An ALJ may reject a claimant's symptom testimony if that testimony is contradicted by evidence in the medical record. Carmickle v. Comm'r of Soc. Sec. Admin., 533 F.3d 1155, 1161 (9th Cir. 2008). If the record shows a claimant's symptoms have improved with treatment, that improvement is “an important indicator of the intensity and persistence of ... symptoms.” 20 C.F.R. §§ 404.1529(c)(3), 416.929(c)(3). The Ninth Circuit has held that “evidence of medical treatment successfully relieving symptoms can undermine a claim of disability.” Wellington v. Berryhill, 878 F.3d 867, 876 (9th Cir. 2017).

Here, the ALJ concluded that plaintiff's conditions improved with treatment, which undermined her hearing testimony concerning the severity of her allegedly frequent MS flares, and her other general symptoms of disability. Tr. 378-80. As noted above, ALJ should consider the type and effectiveness of treatment in weighing the claimant's allegations. 20 C.F.R. § 404.1529(c)(3)(iv)-(v). Plaintiff testified she had incapacitating flares of MS symptoms at least once a week, usually between seven and ten times per month. Tr. 377, 411-12. Plaintiff disagreed with notes from Dr. Clark that she was stable and doing well, and instead asserted she experienced sporadic symptoms that impaired her balance and caused her to fall. Tr. 377, 40405, 411. But Dr. Clark found Plaintiff was “generally doing well” (Tr. 378, 872) with a treatment regimen of regular exercise and Tysabri injections every four weeks. Tr. 378, 827-28. Further contradicting her testimony, Plaintiff told Dr. Clark that “her balance has remained stable.” Tr. 378, 872. Plaintiff continued to report her balance and gait were stable during treatment, and that her infusions were successful and improved her symptoms. Tr. 380, 872, 882, 1051-52, 1075. Furthermore, Plaintiff's records did not contain treatment for her alleged susceptibility to falling. Tr. 379. A lack of treatment for allegedly chronic issues can undermine those complaints. Burch, 400 F.3d at 681. The ALJ therefore reasonably found these treatments records showing improvement undermined Plaintiff's testimony concerning the severity of her symptoms.
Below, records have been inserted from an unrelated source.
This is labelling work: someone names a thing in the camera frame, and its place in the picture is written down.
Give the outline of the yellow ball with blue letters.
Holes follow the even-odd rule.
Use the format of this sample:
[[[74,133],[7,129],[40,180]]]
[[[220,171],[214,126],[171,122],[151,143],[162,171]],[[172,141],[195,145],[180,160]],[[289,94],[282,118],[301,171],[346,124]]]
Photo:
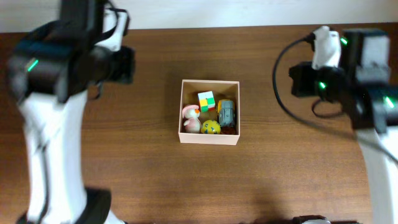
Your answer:
[[[201,133],[202,134],[220,134],[221,126],[217,121],[209,119],[202,124]]]

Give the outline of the grey and yellow toy truck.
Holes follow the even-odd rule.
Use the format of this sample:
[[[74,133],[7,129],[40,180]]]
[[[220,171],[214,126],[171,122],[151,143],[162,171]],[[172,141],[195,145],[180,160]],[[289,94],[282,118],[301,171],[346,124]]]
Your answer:
[[[222,128],[235,127],[235,105],[232,100],[220,100],[217,106],[218,122]]]

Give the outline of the orange ribbed plastic ball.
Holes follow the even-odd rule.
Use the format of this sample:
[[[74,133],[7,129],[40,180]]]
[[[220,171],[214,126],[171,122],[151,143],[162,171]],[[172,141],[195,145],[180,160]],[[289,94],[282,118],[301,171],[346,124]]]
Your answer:
[[[236,134],[236,128],[235,127],[221,127],[221,134],[227,134],[227,135],[235,135]]]

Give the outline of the multicoloured puzzle cube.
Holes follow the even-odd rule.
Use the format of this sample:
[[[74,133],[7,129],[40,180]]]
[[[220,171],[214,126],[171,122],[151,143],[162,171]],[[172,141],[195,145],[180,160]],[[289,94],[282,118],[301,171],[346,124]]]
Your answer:
[[[202,113],[214,110],[216,108],[215,97],[212,91],[198,93],[200,111]]]

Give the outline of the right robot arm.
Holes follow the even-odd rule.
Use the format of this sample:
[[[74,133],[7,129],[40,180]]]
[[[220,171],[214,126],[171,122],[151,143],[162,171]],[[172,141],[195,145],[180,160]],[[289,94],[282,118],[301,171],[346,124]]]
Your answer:
[[[290,68],[292,94],[342,106],[366,163],[373,221],[397,223],[397,86],[389,84],[387,33],[322,26],[304,40],[314,56]]]

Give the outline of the pink and white duck toy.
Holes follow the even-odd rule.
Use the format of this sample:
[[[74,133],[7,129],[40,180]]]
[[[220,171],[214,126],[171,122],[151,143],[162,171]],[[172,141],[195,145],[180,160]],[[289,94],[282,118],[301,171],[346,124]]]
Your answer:
[[[199,120],[200,110],[198,105],[187,105],[182,109],[183,127],[186,133],[199,134],[201,122]]]

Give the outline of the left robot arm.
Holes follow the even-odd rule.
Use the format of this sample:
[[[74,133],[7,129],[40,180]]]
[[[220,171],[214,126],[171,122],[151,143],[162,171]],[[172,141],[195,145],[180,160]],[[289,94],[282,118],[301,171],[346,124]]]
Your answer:
[[[62,1],[59,18],[13,50],[6,78],[24,120],[30,183],[19,223],[119,223],[111,192],[83,183],[81,126],[90,86],[132,82],[129,22],[111,1]]]

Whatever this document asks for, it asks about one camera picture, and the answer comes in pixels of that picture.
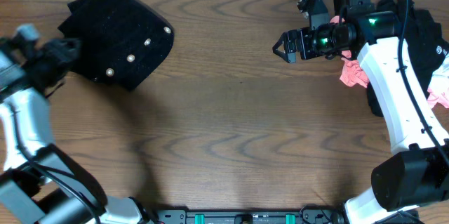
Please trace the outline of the black velvet skirt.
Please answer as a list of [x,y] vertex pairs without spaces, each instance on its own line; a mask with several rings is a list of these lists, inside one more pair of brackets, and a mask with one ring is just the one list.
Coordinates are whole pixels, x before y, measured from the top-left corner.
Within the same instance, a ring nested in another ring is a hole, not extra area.
[[174,27],[140,0],[75,0],[58,27],[81,41],[72,70],[101,84],[136,89],[168,56]]

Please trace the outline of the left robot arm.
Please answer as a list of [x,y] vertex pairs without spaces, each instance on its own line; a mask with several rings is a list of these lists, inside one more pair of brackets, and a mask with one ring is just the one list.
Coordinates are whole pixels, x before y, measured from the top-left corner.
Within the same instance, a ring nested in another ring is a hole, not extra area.
[[78,39],[36,47],[32,24],[1,38],[1,120],[6,160],[1,204],[21,223],[148,223],[132,197],[105,194],[99,182],[55,144],[49,93],[79,57]]

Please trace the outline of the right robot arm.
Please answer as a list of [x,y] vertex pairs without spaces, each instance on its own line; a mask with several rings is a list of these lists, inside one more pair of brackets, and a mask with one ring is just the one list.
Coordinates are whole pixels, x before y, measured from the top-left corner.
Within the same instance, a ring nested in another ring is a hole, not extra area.
[[305,223],[417,223],[415,210],[448,199],[448,132],[428,106],[405,40],[407,17],[371,0],[299,0],[309,26],[284,32],[273,52],[289,63],[345,51],[366,73],[387,124],[392,156],[373,169],[371,186],[340,210],[304,207]]

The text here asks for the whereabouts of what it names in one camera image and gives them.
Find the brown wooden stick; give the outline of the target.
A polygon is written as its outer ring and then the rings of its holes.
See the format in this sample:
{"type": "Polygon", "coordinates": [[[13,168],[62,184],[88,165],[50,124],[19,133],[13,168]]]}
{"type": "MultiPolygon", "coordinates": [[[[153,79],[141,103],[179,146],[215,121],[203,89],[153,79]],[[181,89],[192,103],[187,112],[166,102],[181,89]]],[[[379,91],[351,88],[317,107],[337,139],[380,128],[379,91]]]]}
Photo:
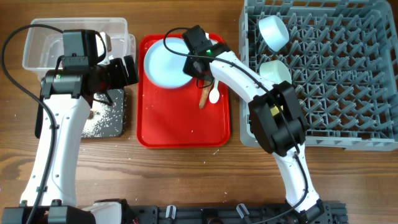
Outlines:
{"type": "Polygon", "coordinates": [[[205,106],[205,103],[207,101],[208,95],[210,94],[212,82],[205,80],[202,86],[202,92],[201,92],[201,97],[199,101],[199,109],[203,109],[205,106]]]}

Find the light blue plate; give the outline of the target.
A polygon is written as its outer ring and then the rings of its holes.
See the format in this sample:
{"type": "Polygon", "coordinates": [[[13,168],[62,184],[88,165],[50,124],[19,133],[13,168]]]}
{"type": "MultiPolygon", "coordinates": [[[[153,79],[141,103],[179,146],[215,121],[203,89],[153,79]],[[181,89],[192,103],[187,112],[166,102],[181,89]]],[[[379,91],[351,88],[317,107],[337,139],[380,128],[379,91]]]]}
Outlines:
{"type": "Polygon", "coordinates": [[[184,71],[186,57],[167,50],[163,40],[152,44],[144,57],[144,71],[147,78],[156,86],[176,89],[189,83],[193,77],[184,71]]]}

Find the white plastic spoon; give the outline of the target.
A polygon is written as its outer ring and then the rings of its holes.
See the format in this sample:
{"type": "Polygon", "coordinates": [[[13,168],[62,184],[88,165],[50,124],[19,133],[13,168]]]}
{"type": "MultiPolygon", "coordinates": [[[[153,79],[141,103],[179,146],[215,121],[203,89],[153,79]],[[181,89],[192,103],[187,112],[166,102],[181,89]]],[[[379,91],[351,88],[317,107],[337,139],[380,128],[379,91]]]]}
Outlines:
{"type": "Polygon", "coordinates": [[[209,101],[212,104],[217,103],[219,98],[220,98],[218,85],[219,85],[219,81],[218,80],[214,80],[213,89],[210,91],[210,94],[209,94],[209,101]]]}

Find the white rice pile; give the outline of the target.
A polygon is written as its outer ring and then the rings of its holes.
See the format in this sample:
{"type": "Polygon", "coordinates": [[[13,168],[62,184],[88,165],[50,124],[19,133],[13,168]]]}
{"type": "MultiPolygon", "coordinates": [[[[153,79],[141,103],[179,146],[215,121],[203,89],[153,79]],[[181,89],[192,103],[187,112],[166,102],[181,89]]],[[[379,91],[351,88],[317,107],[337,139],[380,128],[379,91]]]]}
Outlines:
{"type": "Polygon", "coordinates": [[[87,119],[82,138],[112,138],[122,135],[124,131],[124,100],[123,89],[108,90],[113,101],[111,106],[94,101],[91,110],[93,119],[87,119]]]}

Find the pale green bowl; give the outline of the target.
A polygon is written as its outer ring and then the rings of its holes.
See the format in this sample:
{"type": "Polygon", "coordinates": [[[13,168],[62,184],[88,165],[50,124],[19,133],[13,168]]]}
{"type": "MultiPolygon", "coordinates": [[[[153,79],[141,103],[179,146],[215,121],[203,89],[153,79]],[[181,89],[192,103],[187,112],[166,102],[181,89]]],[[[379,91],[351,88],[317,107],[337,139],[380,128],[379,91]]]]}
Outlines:
{"type": "Polygon", "coordinates": [[[261,77],[280,84],[284,81],[292,83],[292,77],[287,66],[280,60],[264,62],[259,67],[261,77]]]}

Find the light blue bowl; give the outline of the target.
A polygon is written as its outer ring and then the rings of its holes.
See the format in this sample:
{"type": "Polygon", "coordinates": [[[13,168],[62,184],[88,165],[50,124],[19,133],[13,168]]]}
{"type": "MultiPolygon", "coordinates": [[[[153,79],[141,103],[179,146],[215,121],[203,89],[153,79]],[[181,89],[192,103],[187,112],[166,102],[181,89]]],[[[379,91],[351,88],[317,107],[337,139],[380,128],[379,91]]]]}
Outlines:
{"type": "Polygon", "coordinates": [[[288,29],[281,18],[277,16],[265,17],[258,24],[265,43],[272,51],[278,52],[289,41],[288,29]]]}

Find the yellow plastic cup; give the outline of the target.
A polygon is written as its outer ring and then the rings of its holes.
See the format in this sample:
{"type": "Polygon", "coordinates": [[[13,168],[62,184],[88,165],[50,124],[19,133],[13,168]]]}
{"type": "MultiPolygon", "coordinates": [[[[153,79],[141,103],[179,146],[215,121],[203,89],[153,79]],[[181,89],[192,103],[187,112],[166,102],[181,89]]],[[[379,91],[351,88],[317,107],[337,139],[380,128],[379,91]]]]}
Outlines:
{"type": "Polygon", "coordinates": [[[283,106],[280,107],[280,110],[279,110],[278,107],[276,107],[276,106],[273,106],[273,107],[271,108],[271,114],[272,114],[273,116],[276,116],[276,115],[279,114],[281,111],[283,111],[283,106]]]}

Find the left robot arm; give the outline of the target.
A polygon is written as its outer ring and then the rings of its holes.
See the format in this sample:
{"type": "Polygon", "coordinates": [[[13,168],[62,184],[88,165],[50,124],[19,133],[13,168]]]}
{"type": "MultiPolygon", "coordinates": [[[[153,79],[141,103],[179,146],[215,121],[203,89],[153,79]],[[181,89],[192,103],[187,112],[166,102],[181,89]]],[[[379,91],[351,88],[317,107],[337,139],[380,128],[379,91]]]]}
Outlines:
{"type": "Polygon", "coordinates": [[[98,200],[76,207],[75,175],[81,137],[97,93],[138,82],[131,56],[109,58],[104,32],[64,30],[63,55],[41,81],[39,145],[32,174],[17,207],[3,223],[137,223],[125,199],[98,200]]]}

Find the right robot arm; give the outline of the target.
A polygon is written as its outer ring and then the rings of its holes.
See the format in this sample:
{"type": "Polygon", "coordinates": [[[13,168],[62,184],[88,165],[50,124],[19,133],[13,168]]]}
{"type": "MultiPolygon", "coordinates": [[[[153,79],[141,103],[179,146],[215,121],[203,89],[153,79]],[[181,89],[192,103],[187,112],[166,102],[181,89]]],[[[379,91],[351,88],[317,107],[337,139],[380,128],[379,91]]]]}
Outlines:
{"type": "Polygon", "coordinates": [[[286,214],[296,223],[310,223],[321,216],[323,204],[305,158],[307,122],[293,86],[261,77],[226,44],[214,44],[199,25],[187,28],[182,39],[189,51],[185,72],[224,83],[248,104],[252,132],[263,150],[276,160],[284,181],[290,205],[286,214]]]}

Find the black food waste tray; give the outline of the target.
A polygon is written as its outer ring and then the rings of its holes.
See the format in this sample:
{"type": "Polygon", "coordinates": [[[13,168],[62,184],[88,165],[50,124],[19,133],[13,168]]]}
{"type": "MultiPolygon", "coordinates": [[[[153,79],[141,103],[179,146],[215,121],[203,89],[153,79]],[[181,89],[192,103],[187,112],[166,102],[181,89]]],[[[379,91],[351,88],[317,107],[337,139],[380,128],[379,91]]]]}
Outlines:
{"type": "Polygon", "coordinates": [[[124,129],[124,95],[122,89],[108,90],[105,94],[95,94],[96,100],[108,102],[109,106],[71,94],[53,94],[44,99],[44,104],[55,118],[56,137],[60,142],[77,142],[81,138],[112,138],[120,136],[124,129]]]}

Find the clear plastic waste bin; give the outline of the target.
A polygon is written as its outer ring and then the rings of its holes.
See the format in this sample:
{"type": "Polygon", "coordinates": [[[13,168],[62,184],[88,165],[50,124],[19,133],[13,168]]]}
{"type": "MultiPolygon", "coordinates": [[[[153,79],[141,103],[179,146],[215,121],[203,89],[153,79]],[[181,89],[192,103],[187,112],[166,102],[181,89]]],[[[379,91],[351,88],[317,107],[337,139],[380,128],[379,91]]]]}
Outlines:
{"type": "MultiPolygon", "coordinates": [[[[110,56],[123,58],[127,55],[136,58],[136,39],[128,32],[127,20],[122,17],[69,17],[40,18],[32,24],[45,24],[60,30],[89,29],[105,32],[111,39],[110,56]]],[[[48,70],[55,68],[57,59],[63,55],[62,34],[41,27],[28,31],[22,66],[42,79],[48,70]]]]}

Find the grey-blue dishwasher rack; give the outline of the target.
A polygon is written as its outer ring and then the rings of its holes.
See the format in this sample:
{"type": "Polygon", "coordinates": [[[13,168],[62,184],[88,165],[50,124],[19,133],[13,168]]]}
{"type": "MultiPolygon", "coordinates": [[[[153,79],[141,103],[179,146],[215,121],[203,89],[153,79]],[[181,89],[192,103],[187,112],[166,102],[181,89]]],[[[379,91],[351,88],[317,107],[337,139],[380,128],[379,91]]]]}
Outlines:
{"type": "Polygon", "coordinates": [[[387,1],[245,1],[239,55],[254,71],[285,63],[308,122],[306,145],[397,149],[397,31],[387,1]],[[278,52],[259,30],[269,16],[290,35],[278,52]]]}

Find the brown food scrap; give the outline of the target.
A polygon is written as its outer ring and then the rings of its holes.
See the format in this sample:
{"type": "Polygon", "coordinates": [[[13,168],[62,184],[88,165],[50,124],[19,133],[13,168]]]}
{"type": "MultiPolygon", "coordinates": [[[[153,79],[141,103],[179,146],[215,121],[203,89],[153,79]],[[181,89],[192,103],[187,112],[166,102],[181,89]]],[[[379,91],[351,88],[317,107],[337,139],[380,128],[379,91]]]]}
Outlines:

D. Activities of Daily Living

Activities of daily living may provide a basis for discounting a claimant's subjective symptoms if those activities contradict testimony of total disability or meet the threshold for transferable work skills. Molina v. Astrue, 674 F.3d 1104, 1112-13 (9th Cir. 2012); superseded by regulation on other grounds as stated in Schuyler v. Saul, 813 Fed.Appx. 341, 342 (9th Cir. 2020); Orn v. Astrue, 495 F.3d 625, 639 (9th Cir. 2007). To do so, an ALJ must cite with specificity “which daily activities conflicted with which part of [Plaintiff's] testimony.” Burrell v. Colvin, 775 F.3d 1133, 1138 (9th Cir. 2014).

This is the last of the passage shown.